*** Opening Recorded information ***
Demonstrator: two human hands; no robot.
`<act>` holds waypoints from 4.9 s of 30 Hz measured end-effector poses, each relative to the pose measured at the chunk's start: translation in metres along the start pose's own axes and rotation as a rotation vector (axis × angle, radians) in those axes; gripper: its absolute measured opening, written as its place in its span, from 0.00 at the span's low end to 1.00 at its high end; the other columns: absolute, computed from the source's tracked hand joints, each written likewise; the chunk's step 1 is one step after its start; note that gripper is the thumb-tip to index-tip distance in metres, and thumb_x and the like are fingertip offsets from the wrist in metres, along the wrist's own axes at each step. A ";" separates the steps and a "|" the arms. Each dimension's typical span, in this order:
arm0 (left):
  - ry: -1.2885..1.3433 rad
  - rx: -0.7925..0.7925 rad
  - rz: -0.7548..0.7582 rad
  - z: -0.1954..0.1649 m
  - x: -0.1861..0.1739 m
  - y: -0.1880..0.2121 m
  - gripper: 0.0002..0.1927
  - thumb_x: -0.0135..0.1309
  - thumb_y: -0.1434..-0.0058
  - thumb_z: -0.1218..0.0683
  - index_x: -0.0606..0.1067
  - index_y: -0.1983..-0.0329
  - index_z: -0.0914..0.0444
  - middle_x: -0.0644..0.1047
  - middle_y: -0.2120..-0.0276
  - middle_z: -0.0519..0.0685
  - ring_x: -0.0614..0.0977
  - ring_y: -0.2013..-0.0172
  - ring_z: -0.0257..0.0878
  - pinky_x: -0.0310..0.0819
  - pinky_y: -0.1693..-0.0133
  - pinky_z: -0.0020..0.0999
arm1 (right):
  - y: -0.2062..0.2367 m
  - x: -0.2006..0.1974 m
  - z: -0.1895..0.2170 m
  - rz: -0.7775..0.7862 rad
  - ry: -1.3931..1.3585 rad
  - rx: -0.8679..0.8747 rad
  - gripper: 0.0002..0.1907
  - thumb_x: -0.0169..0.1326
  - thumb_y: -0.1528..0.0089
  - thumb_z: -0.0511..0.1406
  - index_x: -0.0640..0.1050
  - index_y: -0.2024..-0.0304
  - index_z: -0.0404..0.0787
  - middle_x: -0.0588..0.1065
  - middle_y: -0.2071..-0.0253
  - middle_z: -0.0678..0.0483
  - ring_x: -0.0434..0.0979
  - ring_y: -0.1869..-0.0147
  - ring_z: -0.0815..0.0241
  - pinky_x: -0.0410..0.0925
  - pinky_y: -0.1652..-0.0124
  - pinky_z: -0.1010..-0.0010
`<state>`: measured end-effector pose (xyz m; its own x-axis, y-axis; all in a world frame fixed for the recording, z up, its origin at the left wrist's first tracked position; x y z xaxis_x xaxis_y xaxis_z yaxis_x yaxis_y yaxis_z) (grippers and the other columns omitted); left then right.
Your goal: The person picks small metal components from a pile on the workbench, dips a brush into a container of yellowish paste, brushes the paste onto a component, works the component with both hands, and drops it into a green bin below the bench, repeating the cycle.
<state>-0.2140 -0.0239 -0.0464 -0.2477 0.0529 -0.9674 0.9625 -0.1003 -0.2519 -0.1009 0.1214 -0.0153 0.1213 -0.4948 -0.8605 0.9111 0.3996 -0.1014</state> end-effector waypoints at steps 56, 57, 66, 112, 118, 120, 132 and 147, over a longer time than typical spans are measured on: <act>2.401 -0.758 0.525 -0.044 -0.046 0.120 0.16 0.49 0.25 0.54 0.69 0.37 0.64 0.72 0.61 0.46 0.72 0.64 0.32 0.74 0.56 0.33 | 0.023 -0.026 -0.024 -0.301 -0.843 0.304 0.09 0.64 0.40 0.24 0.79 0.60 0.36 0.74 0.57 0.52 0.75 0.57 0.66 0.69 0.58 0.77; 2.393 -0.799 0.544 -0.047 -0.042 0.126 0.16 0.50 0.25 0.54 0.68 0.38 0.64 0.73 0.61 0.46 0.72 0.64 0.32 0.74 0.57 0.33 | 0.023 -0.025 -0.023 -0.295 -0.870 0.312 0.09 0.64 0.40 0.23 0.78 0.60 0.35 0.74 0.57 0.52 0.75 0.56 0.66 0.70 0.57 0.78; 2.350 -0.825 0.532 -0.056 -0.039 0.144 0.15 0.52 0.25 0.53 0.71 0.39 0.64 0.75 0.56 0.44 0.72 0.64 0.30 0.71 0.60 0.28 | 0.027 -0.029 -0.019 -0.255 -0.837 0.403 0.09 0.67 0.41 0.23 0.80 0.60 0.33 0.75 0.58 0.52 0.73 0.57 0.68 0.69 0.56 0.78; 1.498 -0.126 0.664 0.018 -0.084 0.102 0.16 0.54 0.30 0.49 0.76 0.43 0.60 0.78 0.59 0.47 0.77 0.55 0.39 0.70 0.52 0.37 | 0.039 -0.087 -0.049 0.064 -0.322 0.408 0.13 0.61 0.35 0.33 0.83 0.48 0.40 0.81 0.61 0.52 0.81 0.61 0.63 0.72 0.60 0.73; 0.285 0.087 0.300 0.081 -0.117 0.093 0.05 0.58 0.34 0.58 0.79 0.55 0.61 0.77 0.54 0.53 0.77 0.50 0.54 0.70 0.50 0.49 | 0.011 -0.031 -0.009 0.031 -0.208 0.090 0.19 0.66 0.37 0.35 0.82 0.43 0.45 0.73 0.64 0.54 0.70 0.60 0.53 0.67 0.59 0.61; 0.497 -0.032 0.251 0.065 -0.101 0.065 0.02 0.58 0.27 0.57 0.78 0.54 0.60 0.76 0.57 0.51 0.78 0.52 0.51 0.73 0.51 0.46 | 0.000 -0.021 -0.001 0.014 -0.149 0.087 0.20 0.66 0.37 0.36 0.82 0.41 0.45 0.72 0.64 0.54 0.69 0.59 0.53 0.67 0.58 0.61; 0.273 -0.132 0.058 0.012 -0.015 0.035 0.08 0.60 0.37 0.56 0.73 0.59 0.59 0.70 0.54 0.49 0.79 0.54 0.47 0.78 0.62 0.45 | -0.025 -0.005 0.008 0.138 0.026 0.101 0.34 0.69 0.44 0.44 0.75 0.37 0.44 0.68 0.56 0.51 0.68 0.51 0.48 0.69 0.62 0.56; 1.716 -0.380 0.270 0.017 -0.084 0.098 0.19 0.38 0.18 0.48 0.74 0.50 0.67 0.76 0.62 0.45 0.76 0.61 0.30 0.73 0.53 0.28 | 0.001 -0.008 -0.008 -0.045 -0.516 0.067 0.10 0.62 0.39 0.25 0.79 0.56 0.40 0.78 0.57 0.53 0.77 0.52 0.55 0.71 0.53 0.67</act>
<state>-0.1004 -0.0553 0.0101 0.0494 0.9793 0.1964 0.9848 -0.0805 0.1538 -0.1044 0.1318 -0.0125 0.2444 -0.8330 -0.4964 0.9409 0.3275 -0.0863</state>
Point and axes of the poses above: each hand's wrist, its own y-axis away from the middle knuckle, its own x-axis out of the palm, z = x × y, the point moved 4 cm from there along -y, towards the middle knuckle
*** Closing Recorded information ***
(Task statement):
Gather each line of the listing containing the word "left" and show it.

(Answer space):
arm0 (left):
`<state>`: measured end-effector pose (xyz m; its own x-axis, y-axis; all in a world frame fixed for the recording, z up, its origin at the left wrist's first tracked position; x y z xaxis_x xaxis_y xaxis_z yaxis_x yaxis_y yaxis_z) (grippers and the other columns omitted); left then right.

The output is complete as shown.